The son of Italian immigrants, Angelo Enrico Luisetti was born on June 16, 1916, in San Francisco. His father, Stefano, had arrived shortly after the 1906 earthquake and earned a job clearing rubble from the fires that resulted. Eventually, Stefano owned an Italian restaurant on Market Street.

As a boy, Luisetti honed his one-handed shot on San Francisco’s playgrounds. His unique release wasn’t born of creativity—it was a necessity.

“Shooting two-handed, I just couldn’t reach the basket,” he once said. “I’d get the ball, take a dribble or two, and jump and shoot on the way up. I didn’t jump and shoot at the height of my jump, the way they do now. I’d let the ball go right near my face; I’d push and shoot, off my fingertips.”

Luisetti led San Francisco’s Galileo High School to city championships in 1933 and 1934, earning a scholarship to Stanford. He quickly turned around a basketball program that had endured five straight losing seasons.

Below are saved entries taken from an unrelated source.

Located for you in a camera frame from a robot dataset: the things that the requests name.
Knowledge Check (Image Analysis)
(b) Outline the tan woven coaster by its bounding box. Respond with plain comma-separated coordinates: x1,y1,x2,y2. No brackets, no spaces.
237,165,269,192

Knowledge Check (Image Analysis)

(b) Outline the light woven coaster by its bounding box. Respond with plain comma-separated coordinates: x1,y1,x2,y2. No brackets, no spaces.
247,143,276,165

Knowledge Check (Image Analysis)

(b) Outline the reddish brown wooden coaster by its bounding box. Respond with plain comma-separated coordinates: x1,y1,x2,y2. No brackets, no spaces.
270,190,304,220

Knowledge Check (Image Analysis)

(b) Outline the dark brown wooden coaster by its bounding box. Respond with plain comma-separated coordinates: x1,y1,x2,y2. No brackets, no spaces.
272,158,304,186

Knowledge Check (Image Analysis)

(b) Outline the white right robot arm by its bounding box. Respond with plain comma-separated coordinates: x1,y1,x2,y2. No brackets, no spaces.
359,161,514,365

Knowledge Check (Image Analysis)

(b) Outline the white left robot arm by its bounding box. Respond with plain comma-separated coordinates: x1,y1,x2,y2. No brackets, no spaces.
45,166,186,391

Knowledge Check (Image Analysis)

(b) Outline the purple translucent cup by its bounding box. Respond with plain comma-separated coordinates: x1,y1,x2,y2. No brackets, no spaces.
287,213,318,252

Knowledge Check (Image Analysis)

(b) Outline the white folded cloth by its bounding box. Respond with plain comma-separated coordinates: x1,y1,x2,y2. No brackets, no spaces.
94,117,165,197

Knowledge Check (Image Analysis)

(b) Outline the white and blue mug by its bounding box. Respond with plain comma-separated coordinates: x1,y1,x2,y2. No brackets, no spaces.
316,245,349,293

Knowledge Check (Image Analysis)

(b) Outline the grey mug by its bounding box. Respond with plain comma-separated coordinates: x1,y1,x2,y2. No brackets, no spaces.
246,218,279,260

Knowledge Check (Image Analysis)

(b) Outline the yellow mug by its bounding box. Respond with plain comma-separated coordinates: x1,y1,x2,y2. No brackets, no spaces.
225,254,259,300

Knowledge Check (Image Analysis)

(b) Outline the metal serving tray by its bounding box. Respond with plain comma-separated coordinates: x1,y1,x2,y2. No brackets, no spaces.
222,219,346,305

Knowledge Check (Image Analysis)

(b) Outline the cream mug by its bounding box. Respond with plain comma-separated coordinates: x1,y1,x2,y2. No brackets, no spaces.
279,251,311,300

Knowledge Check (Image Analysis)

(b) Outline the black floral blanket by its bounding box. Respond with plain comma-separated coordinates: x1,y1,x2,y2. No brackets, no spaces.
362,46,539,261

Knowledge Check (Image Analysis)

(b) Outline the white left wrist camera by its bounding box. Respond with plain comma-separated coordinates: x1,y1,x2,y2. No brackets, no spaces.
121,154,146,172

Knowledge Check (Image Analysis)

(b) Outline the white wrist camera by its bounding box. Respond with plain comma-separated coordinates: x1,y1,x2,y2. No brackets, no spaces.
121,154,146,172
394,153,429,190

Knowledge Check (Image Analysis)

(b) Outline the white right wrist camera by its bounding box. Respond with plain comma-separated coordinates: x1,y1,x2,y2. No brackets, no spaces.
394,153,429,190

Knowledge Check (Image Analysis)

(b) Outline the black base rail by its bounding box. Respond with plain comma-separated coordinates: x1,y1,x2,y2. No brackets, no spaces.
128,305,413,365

During his three years on the varsity squad, Stanford went 68-12. Luisetti’s total of 1,596 points in four years was a national record at the time, and he fouled out of only one game (when four fouls—not five—was the maximum). And he continued to influence Stanford’s success after graduation. Luisetti’s name recognition and achievements attracted top players to the Farm, and in the four years after his departure Stanford won 75 percent of its games, culminating with the 1942 NCAA championship.

“Hank put Stanford on the map,” says Lyon.

Paramount Pictures also tried to capitalize on Luisetti’s fame—in 1938, it paid the recent Stanford grad $10,000 to star opposite Betty Grable in Campus Confessions. The reserved Luisetti hated the experience, and the film flopped.

Luisetti played for the Phillips 66ers and St. Mary’s Pre-Flight of the Amateur Athletic Union in the early 1940s. (The NBA wasn’t founded until 1946.) During World War II, he joined the Navy but was discharged after developing spinal meningitis. After recovering, he turned down offers to play professionally and, in 1951, coached the Stewart Chevrolets to the AAU championship. For many years, he enjoyed a successful career in the travel business, retiring from the E.F. McDonald Co. at the age of 65.

Luisetti’s wife, Jane, preceded him in death. He is survived by his longtime partner, Nancy Gommeringer; his son, Steven; his daughter, Nancy; six grandchildren; two step-grandchildren; and seven great-grandchildren.

In 1950, the Associated Press named Luisetti the second-best player of the first half-century, behind George Mikan of the Minneapolis Lakers. A bronze statue of Luisetti, produced by teammate Phil Zonne, ’40, was dedicated at Maples Pavilion in 1988.

Says Lyon: “He had a grace of action and personality . . . a fluid motion he quietly transmitted to all of us.”